Нет, жиличка была дома, только — только встала… она вовсе имела пренеприятную привычку ходить по комнате допоздна, а порою и принималась стучать по клавишам печатное машинки модели «Белльвиль», каковая на взгляд панны Арцумейко была просто?таки неприлично громкою. Настучавшись, жиличка отправлялась в постель, из которой вылезала ближе к обеду.
А где это видано, чтобы женщина пристойная вела себя подобным образом?
Сама панна Арцумейко по давней привычке вставала о шестой године… и невестки ее, коим она имела обыкновение звонить, уже не спали… а эта…
— По делу, — уточнил Гавриил.
— Из издательства, что ли? — панна Арцумейко разом подобрела.
Втайне она надеялась, что в один прекрасный день издательство откажется печатать экзерсисы жилички. Не со зла, о нет. Скорее уж наоборот. Глядишь, тогда и очнется та, осознает глубину своих заблуждений, раскается, вернется под родительское крыло…
В общем, станет такою, какою положено быть женщине.
— Да, — ответил Гавриил и густо — густо покраснел.
Он убеждал себя, что этакая ложь — исключительно из благих побуждений. Иначе не пустят его за кованую оградку, во дворик махонький, в котором уже стоял плетеный столик под белою скатерочкой. На столике возвышался самовар, а в тени его ютились чашки и чашечки, наполненные вареньем.
Варенье панна Арцумейко очень жаловала.
И любила вкушать пополудни, обязательно во дворике, откудова открывался пречудесный вид на улицу и на соседний двор…
— Вам на второй поверх, — панна Арцумейко махнула в сторону лестницы, раздумывая, не стоит ли проводить гостя.
Или же вернуться в гостиную? Там стены тонкие, все слышно будет… особенно, если со слуховою трубкой, купленною исключительно по случаю…

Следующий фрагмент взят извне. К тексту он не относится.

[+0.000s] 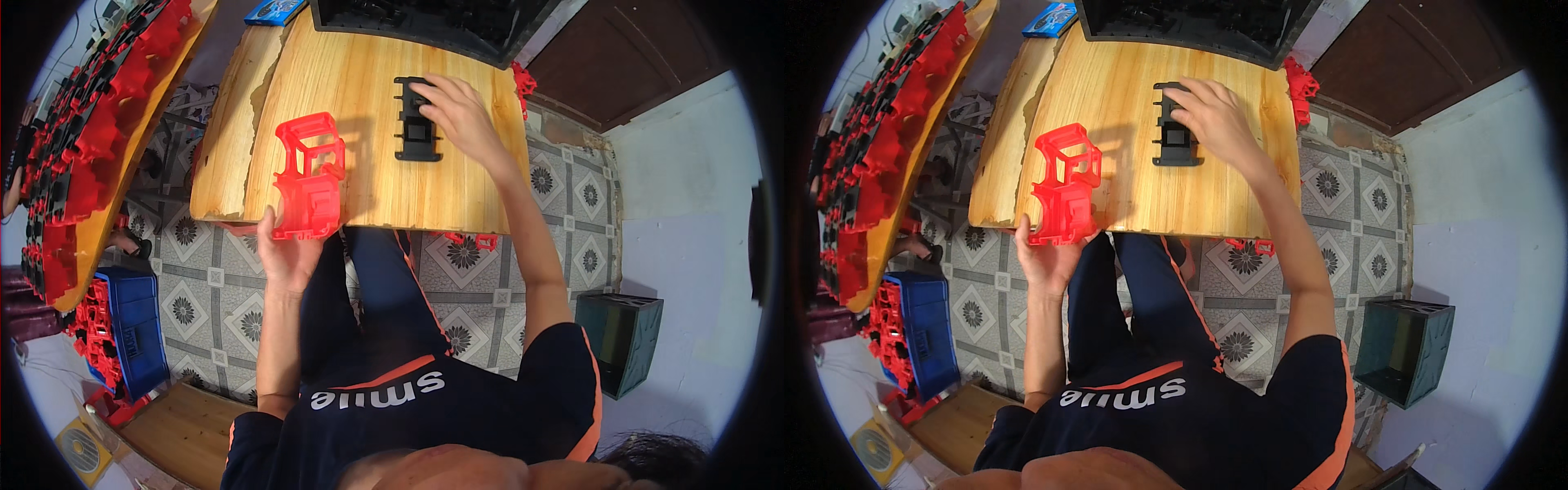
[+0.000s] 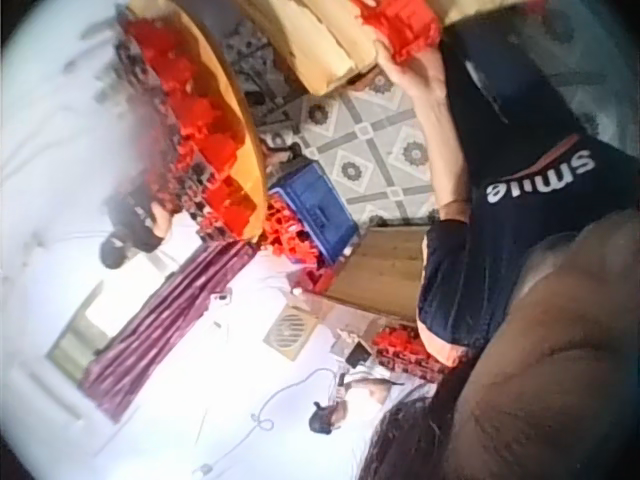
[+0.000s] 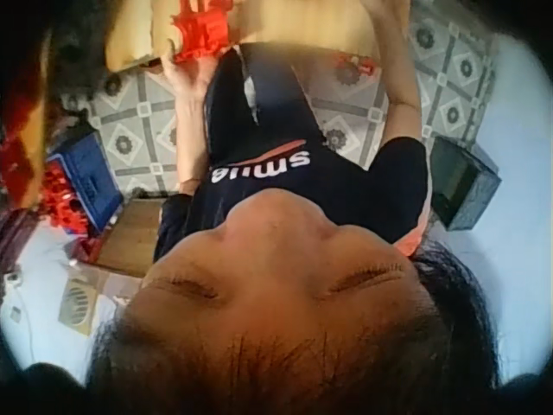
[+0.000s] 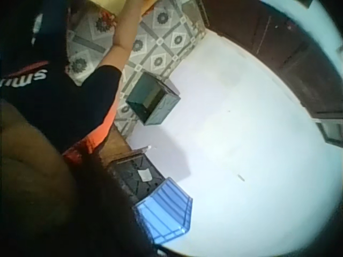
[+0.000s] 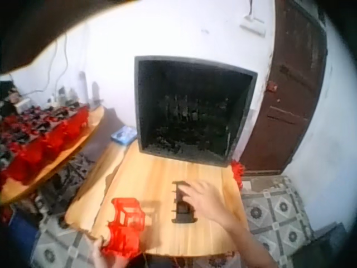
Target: Assembling black plastic components into red plastic housings on a workshop table.
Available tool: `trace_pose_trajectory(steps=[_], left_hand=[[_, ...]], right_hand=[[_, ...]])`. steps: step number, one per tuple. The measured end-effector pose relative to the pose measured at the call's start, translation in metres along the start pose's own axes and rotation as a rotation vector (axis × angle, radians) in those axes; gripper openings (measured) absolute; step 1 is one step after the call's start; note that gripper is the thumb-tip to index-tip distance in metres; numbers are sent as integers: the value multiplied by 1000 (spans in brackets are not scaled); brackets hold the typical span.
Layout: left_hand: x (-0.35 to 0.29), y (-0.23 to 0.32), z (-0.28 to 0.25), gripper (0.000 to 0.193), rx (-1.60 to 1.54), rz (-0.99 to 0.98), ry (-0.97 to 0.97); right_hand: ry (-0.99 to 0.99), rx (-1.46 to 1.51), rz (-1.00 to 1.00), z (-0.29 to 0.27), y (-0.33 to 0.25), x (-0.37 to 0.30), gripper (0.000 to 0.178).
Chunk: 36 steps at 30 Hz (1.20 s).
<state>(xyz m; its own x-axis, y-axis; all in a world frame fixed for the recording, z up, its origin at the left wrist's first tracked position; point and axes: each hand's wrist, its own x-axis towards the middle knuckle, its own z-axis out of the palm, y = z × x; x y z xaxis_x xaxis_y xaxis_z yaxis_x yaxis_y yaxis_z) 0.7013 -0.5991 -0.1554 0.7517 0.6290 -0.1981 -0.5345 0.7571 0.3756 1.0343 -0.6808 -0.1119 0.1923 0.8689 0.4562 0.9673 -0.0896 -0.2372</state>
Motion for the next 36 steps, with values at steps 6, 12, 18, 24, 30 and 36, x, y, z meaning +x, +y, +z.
trace_pose_trajectory(steps=[6,12,18,24,30,36], left_hand=[[-28,-1,3,79,266,136,-120],[-32,-13,-8,127,439,321,-57],[-43,-25,3,143,538,422,-78],[-54,-26,8,150,580,476,-125],[-57,-22,5,153,570,503,-167],[-57,-22,0,149,605,516,-273]], right_hand=[[-272,148,-19,43,20,7,23],[-66,410,197,-17,-77,-43,20],[260,350,66,-25,-204,-70,25],[404,257,-88,-6,-220,-66,24],[409,290,-92,-3,-225,-69,24],[421,264,-114,1,-225,-71,24]])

Эржбета пребывала в дурном настроении, причин для которого имелось множество. И первою было письмо от дорогой матушки, где она в выражениях изысканных, но все одно холодных, укоряла Эржбету за поведение, неподобающее шляхетной панночки. А заодно уж взывала исправиться и, что куда актуальней, исполнить, наконец, дочерний долг и выйти замуж.
Взывала она о том давно, и прочие взывания Эржбета со спокойным сердцем отправляла в камин, однако ныне матушка, отчаявшись, верно, достучаться до разума дочери, пригрозила, что даст ея адрес потенциальному жениху. Был он, по словам матушки, всего — навсего баронетом во втором колене, что, конечно, являлось преогромным недостатком, затое приданого не требовал, а, главное, сам готов был оказать семейству вспомоществление.
Пожалуй, именно это обстоятельство и заставило матушку столь радеть о браке.
Эржбете замуж не хотелось.
Совершенно вот не хотелось… тем более за какого?то там баронета во втором колене, имени которого матушка не удосужилась сообщить. Но письмо, отправленное, как и предыдущие, в камин, не шло из головы. А вдруг и вправду даст адрес?
И что тогда Эржбете делать?то?
Второю причиной дурного настроения, куда как по мнению Эржбеты, важною, был творческий кризис. Как вышло, что герой, показавшийся сперва личностью порядочной настолько, насколько вообще сие понятие свойственно мужчинам, вдруг повел себя непостижимо? И вместо того, чтобы наброситься на героиню в порыве страсти, опрокинуть ея на ложе, заботливо поставленное Эржбетой в комнате — а действо, в нарушение всяких норм морали и нравственности происходило в спальне героя — попытался загрызть несчастную девственницу? Разве можно подобным образом с девственницами поступать?